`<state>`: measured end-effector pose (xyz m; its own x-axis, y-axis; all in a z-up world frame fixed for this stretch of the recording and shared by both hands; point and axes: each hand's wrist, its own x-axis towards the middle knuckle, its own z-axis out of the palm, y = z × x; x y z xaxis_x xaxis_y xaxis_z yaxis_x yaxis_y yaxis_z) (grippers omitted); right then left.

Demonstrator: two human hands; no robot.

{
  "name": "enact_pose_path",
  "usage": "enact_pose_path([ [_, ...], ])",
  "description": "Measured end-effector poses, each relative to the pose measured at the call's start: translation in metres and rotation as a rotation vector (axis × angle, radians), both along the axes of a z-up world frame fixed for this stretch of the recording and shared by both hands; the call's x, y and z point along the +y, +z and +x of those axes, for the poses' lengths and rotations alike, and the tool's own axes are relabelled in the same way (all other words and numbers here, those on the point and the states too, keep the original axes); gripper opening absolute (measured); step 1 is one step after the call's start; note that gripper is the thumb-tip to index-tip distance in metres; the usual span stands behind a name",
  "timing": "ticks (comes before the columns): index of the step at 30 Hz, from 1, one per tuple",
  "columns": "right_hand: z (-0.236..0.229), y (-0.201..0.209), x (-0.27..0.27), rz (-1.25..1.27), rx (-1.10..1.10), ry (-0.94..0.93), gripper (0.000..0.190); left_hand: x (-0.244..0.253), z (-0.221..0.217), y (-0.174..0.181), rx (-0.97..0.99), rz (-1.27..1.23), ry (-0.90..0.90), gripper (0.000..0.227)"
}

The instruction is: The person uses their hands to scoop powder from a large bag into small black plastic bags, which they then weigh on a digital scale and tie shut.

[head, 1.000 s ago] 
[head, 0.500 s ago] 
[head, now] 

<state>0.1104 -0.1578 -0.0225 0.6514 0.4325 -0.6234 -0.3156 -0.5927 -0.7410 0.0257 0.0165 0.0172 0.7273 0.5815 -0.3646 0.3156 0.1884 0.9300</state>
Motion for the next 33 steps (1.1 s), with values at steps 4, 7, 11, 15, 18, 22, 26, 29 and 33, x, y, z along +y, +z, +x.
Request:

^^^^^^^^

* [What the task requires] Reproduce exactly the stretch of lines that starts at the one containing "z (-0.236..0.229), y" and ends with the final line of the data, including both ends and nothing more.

* [Exercise response]
  "columns": "right_hand: z (-0.236..0.229), y (-0.201..0.209), x (-0.27..0.27), rz (-1.25..1.27), rx (-1.10..1.10), ry (-0.94..0.93), gripper (0.000..0.190); left_hand: x (-0.244..0.253), z (-0.221..0.217), y (-0.174..0.181), rx (-0.97..0.99), rz (-1.27..1.23), ry (-0.90..0.90), gripper (0.000..0.227)"
}

The instruction is: The person uses their hands to scoop powder from a large bag into small black plastic bags, which they then weigh on a digital scale and tie shut.

[head, 1.000 s ago] 
[head, 0.500 s ago] 
[head, now] 

<state>0.1104 -0.1578 -0.0225 0.6514 0.4325 -0.6234 -0.3156 -0.5927 -0.7410 0.0257 0.0165 0.0172 0.7273 0.5815 -0.3646 0.3156 0.1884 0.9300</state>
Motion for the next 33 steps (1.1 s), with values at steps 4, 7, 11, 15, 18, 22, 26, 29 and 33, x, y, z along +y, +z, +x.
Request:

No more output is required for this exercise.